#### Exercise details
Taking each line of the material below in turn, count those containing the string "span". Provide the number alone.

#### Supplied information
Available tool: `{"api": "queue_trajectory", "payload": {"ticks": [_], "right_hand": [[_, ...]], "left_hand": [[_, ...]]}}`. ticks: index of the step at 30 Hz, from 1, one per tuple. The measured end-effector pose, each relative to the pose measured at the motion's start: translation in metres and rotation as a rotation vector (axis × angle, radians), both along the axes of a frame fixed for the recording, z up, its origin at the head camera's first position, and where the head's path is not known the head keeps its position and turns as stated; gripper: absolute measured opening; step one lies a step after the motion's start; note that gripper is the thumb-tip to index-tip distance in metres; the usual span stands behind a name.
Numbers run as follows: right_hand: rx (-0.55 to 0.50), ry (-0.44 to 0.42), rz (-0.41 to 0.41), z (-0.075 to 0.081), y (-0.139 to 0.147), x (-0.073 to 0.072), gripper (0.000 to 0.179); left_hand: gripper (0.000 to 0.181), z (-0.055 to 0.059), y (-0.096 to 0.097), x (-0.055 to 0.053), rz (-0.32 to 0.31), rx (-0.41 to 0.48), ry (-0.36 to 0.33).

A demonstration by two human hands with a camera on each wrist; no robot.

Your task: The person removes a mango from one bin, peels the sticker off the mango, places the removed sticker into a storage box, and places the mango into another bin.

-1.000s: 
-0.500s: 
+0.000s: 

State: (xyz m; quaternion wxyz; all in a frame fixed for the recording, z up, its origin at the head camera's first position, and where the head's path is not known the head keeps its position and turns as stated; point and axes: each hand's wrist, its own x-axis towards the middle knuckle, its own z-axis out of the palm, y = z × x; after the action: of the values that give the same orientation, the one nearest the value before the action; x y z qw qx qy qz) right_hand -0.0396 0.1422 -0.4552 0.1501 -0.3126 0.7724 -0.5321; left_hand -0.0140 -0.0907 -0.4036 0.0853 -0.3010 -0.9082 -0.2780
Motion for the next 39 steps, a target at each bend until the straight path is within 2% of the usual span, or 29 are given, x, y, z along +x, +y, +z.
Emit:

#### The completed task
2